I tried to convert a .txt file to .bed file.
CONTIG DNA_START DNA_END
NZ_AWYZ01001116.1 641 1875
AWZB01001762.1 1975 2386
NZ_AWZG01001811.1 646 18356
AWYT01002050.1 2311 17133
NZ_AWYV01001866.1 13969 14380
NZ_AWYN01001907.1 17959 18370
AWYR01002060.1 16722 17133
AWYX01002140.1 8145 8556
NZ_KK213231.1 7885 19297
I tried the following command
awk -F"[:-]" 'BEGIN{ OFS="\t"; }{ print $1, $2, $3; }' xx.txt > xx.bed
But bedtoos give the folowing error
Unexpected file format. Please use tab-delimited BED, GFF, or VCF. Perhaps you have non-integer starts or ends at line 1?

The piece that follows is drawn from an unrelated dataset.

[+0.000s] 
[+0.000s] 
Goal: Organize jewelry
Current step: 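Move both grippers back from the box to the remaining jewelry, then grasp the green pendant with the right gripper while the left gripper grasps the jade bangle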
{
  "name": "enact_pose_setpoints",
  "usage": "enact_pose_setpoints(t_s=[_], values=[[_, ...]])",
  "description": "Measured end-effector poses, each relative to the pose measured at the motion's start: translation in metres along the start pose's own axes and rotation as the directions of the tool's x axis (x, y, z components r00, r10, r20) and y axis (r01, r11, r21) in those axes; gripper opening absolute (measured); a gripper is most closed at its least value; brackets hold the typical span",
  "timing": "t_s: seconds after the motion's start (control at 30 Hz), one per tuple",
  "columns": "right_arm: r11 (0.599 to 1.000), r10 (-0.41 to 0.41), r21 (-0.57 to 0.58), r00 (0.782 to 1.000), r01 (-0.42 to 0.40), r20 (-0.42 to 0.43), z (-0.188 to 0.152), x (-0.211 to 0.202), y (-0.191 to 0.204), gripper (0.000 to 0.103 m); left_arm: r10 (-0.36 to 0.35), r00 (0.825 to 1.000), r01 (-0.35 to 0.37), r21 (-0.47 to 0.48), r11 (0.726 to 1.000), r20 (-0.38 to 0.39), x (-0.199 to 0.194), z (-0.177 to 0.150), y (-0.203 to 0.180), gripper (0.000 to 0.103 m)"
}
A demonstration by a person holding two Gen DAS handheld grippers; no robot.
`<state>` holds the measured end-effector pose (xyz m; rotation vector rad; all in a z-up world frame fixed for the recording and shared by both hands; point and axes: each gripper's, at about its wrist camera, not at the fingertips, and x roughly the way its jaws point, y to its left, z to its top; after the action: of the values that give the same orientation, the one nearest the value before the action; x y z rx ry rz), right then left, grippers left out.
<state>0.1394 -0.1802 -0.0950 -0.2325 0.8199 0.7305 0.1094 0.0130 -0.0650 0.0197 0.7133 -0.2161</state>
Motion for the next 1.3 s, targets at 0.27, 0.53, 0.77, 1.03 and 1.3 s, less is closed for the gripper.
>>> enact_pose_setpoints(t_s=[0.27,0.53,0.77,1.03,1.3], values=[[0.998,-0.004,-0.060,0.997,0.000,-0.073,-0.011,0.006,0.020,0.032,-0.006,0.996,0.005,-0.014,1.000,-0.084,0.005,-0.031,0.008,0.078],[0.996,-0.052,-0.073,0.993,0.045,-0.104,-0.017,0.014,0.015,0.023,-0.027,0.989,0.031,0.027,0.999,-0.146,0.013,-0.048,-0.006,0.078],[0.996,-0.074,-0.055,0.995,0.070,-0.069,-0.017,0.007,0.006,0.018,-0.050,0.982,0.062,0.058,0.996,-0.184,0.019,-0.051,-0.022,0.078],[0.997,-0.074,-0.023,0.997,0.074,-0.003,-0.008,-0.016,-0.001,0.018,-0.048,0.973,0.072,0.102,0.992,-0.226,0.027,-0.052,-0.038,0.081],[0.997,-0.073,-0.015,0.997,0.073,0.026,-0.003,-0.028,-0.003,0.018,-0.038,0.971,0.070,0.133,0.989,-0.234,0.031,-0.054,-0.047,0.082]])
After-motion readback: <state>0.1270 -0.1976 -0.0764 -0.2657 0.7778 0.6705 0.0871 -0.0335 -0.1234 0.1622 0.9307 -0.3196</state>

I checked the file with the following command
cat -A AcrIF3.bed | head
CONTIG^IDNA_START^IDNA_END^I^I$
May be unnecessary characters are there.How to remove that? I also need to extract 5000 bp upstream and downstream sequences from the start and end coordinate. So also try the following code but same error as before.
awk '$2>$3 {print $1 "\t" $2 "\t" $3 "\t" $3-5001 "\t" $2+5000 "\tpep\t0\t-"}' xx.txt > xx.bed
Do you have any idea how can I convert it to a proper bed file? Cheers
Thanks. Your suggestion works
If it solved your peoblem, please mark the answer as accepted.